First hints of a chiral molecule in space came from publicly available data from the Green Bank Telescope (GBT), in West Virginia; however, the data were not sufficient to absolutely confirm the finding, prompting McGuire and his colleague Brandon Carroll of the California Institute of Technology to explore the finding further. "Brett and I traveled to the Parkes Telescope in Australia to confirm our findings from the Green Bank Telescope, and were in the middle of our third all-night observing session when the signal finally became clear," said Carroll. "We were incredibly excited."

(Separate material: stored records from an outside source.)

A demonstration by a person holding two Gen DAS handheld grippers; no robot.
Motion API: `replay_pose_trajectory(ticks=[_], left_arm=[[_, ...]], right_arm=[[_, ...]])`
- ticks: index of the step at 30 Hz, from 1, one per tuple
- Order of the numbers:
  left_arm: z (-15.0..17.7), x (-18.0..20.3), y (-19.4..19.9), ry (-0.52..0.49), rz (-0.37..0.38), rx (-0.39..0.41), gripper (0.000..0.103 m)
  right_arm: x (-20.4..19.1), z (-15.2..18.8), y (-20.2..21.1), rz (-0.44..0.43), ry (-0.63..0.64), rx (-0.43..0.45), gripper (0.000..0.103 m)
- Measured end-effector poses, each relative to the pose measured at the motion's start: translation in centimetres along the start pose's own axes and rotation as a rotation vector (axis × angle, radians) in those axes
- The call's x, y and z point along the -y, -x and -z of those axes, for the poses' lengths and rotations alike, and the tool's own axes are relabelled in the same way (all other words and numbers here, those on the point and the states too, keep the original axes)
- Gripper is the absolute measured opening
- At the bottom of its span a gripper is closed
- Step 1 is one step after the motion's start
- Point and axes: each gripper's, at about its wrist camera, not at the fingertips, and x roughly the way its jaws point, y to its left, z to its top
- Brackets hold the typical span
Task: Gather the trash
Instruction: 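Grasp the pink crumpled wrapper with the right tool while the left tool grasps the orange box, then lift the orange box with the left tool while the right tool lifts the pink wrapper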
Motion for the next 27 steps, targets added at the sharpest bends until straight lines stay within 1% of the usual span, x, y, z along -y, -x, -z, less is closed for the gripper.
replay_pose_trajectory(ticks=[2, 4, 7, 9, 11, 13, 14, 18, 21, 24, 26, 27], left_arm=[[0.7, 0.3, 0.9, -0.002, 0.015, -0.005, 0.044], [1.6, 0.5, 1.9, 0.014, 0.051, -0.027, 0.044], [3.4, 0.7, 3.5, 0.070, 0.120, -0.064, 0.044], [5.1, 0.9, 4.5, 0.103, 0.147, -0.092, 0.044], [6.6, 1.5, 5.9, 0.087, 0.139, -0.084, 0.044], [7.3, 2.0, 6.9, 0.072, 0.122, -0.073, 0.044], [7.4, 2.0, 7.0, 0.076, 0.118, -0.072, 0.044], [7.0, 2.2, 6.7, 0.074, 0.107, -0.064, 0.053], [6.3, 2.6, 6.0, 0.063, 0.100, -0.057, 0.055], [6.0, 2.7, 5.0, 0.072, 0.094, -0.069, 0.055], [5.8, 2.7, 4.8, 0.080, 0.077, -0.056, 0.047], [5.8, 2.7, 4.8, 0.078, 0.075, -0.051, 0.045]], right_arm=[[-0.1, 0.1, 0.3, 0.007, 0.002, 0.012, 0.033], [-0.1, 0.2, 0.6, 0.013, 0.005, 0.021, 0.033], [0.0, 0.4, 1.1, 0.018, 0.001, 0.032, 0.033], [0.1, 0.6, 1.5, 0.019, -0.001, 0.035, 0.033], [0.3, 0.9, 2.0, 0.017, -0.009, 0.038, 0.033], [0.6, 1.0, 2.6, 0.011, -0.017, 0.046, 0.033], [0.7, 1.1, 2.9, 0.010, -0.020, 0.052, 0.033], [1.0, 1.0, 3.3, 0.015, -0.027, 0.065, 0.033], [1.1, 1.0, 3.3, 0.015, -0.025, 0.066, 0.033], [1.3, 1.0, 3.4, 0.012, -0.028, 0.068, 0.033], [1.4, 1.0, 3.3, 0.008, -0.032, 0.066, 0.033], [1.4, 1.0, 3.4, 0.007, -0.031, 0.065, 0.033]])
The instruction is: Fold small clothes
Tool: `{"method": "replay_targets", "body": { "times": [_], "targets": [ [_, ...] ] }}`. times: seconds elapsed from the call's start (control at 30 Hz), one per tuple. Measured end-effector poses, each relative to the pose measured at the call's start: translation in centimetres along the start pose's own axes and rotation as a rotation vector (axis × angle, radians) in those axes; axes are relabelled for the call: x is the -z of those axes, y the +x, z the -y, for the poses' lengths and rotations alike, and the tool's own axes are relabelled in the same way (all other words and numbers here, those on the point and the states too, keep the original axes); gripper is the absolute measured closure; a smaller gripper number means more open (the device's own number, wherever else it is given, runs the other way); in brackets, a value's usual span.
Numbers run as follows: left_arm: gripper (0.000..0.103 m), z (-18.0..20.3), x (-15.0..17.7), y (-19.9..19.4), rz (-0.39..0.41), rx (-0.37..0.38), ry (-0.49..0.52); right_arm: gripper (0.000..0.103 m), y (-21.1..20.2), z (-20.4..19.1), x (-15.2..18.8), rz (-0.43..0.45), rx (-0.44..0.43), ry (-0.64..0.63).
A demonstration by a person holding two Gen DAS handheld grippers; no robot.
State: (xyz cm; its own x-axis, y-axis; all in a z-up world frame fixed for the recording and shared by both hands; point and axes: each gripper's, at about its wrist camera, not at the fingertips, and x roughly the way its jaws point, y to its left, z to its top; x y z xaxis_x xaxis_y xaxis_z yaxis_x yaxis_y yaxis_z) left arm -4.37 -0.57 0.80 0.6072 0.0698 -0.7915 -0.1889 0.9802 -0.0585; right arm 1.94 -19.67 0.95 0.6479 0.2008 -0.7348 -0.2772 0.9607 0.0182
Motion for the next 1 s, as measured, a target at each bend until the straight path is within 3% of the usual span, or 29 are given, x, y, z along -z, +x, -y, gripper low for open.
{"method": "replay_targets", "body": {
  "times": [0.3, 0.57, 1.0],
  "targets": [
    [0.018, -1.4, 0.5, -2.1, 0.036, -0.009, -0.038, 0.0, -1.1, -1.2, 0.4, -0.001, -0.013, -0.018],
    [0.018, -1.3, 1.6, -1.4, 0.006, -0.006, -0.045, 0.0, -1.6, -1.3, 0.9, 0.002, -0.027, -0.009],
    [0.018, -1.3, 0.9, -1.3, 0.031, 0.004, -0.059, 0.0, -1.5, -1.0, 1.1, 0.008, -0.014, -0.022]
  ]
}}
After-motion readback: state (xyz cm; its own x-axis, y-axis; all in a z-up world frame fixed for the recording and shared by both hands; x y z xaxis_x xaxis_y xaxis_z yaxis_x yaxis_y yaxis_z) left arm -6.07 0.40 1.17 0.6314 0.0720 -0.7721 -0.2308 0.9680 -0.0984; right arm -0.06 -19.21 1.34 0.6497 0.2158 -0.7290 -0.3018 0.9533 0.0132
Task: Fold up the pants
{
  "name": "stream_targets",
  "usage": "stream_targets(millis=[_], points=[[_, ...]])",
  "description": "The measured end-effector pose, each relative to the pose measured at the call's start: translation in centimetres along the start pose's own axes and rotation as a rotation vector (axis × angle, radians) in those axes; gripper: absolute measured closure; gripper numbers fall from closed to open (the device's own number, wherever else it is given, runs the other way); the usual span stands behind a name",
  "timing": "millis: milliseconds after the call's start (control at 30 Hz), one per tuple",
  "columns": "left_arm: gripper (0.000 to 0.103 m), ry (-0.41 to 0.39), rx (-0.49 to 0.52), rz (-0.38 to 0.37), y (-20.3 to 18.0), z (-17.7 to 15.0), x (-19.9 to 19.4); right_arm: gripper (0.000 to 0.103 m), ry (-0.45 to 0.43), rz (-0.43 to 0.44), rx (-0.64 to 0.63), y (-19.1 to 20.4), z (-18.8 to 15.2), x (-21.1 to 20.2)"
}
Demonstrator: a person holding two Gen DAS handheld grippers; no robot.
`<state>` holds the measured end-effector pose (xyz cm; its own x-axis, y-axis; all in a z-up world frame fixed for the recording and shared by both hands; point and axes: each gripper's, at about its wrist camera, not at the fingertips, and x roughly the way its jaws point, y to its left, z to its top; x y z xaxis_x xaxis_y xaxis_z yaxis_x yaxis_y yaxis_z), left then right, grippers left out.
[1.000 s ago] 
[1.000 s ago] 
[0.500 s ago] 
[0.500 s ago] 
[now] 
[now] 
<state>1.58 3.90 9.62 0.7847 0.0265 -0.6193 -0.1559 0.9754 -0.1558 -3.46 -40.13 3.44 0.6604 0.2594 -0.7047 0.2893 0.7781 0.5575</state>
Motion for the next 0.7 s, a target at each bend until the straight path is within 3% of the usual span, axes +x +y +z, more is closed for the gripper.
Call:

By analyzing radio frequencies picked up by the Parkes Telescope, they confirmed the presence of chiral molecules, in the form of propylene oxide, in Sagittarius B2 North, a cloud of gas and dust roughly three million times the mass of the Sun that's located in the center of the Milky Way galaxy. "The most important result of this finding is that we now have a laboratory of sorts in space to explore how chiral molecules form and evolve in space," Carroll said. The next steps, Carroll said, will involve both laboratory studies and astronomical observations to try to determine if there is an excess of one chiral version of propylene oxide over the other. "Many studies have proposed various mechanisms for generating such an excess in regions like Sgr B2(N), and if we can detect that excess, we can start to determine which of these mechanisms is critical to the [phenomenon]."